One of my favourite sayings is “life has a life of its own.” For me this cliché has proven itself to be very true. You can set goals, plan and anticipate the steps you need to take to travel from point ‘A’ in your life to point ‘B’ and have general success in your planning; but, along the way, life will take a few unexpected turns that will ultimately take you to the place you really need to be.
That’s the story of my career, in fact. People think I was very clever to get a degree in English literature and then go to chef school to become a food writer. However, in all honesty, I went to chef school dismayed by the lack of job satisfaction brought my way by my university degree.
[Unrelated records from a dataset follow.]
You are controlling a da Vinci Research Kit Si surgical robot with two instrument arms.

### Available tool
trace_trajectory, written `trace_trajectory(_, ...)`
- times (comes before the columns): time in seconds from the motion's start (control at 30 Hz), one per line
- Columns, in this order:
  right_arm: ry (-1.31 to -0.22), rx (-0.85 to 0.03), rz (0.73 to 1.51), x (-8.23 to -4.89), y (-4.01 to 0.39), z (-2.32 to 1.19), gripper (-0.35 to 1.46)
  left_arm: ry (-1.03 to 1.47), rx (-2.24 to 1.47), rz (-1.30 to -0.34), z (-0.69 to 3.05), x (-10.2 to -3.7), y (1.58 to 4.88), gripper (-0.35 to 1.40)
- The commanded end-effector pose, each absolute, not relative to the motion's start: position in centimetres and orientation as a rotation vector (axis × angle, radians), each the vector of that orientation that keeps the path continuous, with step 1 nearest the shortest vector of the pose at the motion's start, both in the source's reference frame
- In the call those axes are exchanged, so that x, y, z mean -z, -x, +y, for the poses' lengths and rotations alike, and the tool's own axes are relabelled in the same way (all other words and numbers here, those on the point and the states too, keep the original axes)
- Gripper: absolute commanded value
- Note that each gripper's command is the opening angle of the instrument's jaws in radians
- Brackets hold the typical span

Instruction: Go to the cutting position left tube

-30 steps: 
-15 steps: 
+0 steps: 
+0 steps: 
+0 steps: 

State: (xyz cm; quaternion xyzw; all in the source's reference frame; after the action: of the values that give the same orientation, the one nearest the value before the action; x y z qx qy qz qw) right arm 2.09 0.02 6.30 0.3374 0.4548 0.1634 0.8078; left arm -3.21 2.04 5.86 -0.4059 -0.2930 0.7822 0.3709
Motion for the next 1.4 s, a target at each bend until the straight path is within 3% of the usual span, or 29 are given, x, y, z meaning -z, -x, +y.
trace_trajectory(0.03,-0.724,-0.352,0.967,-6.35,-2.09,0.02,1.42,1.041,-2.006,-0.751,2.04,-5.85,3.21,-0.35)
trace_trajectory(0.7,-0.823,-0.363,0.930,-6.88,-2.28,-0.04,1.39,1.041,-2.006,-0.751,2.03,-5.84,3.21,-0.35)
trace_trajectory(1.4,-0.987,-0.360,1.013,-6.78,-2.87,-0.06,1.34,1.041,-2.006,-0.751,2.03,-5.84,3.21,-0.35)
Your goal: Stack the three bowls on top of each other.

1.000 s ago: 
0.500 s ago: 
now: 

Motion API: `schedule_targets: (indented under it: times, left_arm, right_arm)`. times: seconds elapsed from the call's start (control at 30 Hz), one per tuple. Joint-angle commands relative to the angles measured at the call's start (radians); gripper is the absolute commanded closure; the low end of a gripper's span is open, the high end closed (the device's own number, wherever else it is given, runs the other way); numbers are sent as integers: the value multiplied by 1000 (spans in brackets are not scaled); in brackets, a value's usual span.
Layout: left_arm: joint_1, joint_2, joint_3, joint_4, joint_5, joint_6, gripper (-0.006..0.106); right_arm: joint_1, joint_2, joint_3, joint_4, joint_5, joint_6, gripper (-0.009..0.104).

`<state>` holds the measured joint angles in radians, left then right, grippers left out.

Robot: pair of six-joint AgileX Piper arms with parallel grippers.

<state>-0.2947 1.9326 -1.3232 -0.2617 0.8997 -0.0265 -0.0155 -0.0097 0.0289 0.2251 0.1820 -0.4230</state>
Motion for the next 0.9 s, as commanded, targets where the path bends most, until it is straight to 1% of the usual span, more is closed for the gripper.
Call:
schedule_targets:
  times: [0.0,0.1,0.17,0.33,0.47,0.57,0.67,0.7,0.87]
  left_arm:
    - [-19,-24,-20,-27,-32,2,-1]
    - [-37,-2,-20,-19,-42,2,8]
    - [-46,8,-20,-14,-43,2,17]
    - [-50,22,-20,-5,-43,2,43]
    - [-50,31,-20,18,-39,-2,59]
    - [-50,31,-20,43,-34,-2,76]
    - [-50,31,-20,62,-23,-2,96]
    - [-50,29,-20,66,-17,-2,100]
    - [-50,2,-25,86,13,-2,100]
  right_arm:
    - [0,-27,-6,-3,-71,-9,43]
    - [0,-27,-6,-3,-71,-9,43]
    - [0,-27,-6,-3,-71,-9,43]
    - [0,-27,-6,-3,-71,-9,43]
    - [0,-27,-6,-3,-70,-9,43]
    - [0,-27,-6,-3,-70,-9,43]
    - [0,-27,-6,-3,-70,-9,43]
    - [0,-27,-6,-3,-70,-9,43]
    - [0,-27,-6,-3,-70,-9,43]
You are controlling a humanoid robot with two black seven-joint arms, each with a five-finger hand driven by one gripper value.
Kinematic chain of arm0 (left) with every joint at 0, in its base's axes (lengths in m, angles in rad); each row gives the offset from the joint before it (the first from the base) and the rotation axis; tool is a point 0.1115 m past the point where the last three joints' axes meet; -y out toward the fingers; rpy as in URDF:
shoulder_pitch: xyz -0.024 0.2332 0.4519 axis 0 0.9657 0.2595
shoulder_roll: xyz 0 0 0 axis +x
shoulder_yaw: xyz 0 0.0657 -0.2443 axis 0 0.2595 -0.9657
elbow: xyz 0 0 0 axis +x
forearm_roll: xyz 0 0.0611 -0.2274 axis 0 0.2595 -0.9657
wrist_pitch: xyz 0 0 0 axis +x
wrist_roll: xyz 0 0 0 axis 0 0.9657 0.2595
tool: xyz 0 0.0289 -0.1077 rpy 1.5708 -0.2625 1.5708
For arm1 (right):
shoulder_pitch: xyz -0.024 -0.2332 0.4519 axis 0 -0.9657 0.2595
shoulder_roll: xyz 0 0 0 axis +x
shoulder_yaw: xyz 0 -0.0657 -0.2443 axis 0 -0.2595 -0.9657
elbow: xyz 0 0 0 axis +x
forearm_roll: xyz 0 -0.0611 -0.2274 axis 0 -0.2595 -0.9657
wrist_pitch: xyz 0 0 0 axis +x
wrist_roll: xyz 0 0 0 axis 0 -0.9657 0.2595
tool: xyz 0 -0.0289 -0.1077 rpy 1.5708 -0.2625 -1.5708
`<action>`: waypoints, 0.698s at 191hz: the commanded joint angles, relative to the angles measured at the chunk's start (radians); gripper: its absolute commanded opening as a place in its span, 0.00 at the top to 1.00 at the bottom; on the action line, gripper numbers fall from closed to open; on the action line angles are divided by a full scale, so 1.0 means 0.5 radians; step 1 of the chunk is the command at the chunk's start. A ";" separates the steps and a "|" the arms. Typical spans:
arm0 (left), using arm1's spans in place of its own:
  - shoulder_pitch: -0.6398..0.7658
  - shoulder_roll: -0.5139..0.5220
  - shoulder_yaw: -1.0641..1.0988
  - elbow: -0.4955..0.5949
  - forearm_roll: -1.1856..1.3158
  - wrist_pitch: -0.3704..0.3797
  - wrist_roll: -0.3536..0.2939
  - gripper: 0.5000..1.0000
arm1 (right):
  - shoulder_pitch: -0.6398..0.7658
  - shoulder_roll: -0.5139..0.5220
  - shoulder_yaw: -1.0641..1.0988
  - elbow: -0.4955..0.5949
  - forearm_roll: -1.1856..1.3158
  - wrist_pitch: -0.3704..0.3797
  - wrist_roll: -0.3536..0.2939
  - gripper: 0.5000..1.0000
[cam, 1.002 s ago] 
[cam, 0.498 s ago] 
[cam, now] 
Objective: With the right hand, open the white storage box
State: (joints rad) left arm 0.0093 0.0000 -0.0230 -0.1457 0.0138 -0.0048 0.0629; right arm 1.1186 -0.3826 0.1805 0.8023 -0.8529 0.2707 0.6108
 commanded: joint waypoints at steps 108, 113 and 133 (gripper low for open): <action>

Chef school was supposed to lead to a restaurant career. In the end, the two bits of training conspired without my knowledge and led me down a wonderful job path as a food writer that I wouldn’t trade for the world. My life just somehow turned out.
The same is true about my attitudes. Over time, they’ve evolved and I’ve grown confident enough to own up to my less than gourmet food proclivities. For instance, I grew up in a household where Heinz ketchup was on the table for every meal. My father and brother slopped it over eggs, sandwiches, mashed potatoes and meats of all kinds. While I was always a user myself (French fries and Grilled Cheese are just not complete for me without ketchup!), I was a terrific critic of my family’s slavish ketchup use – especially after I became a chef school student and perfected my disdainful sneer.
As fate would have it, when I transitioned from restaurant chef to consumer recipe and food writer, Heinz became one of my customers. Over the many years I’ve worked with the brand, I’ve taken that condiment to places my father and brother literally would never, ever have envisioned on their own. I dare say, I’m the one who sometimes grosses them out now. From grilling sauces and meatloaves to pad Thai and sweet and sour chicken; our test kitchen has developed, tested or edited every single recipe on the Heinzitup! website.
Our latest triumph is using ketchup as an ingredient in layer cakes. While Amy Snider and I could have just sloshed ketchup into any old recipe and crossed our fingers, we took a step back and thought about what ketchup could offer a cake recipe to make it better or easier than making a similar recipe that already exists. In the Great Canadian Heinz Ketchup Cake, the ketchup is a short cut ingredient that adds the flavours of cloves and ginger that make a terrific pantry spice cake. (BTW, you can see the team at BT Toronto tasting our cake this morning.)
Given how entwined my own life has been with ketchup, I’m not surprised that as Heinz celebrates its 100th anniversary in Canada that it’s still one of our favourite condiments and short cut ingredients. I don’t know what the next 100 years can hold for ketchup lovers, but somehow I have a feeling that in 2109, it will still be common on many Canadian family dinner tables.
Do you eat ketchup? And, if you do, are you loyal to a particular brand?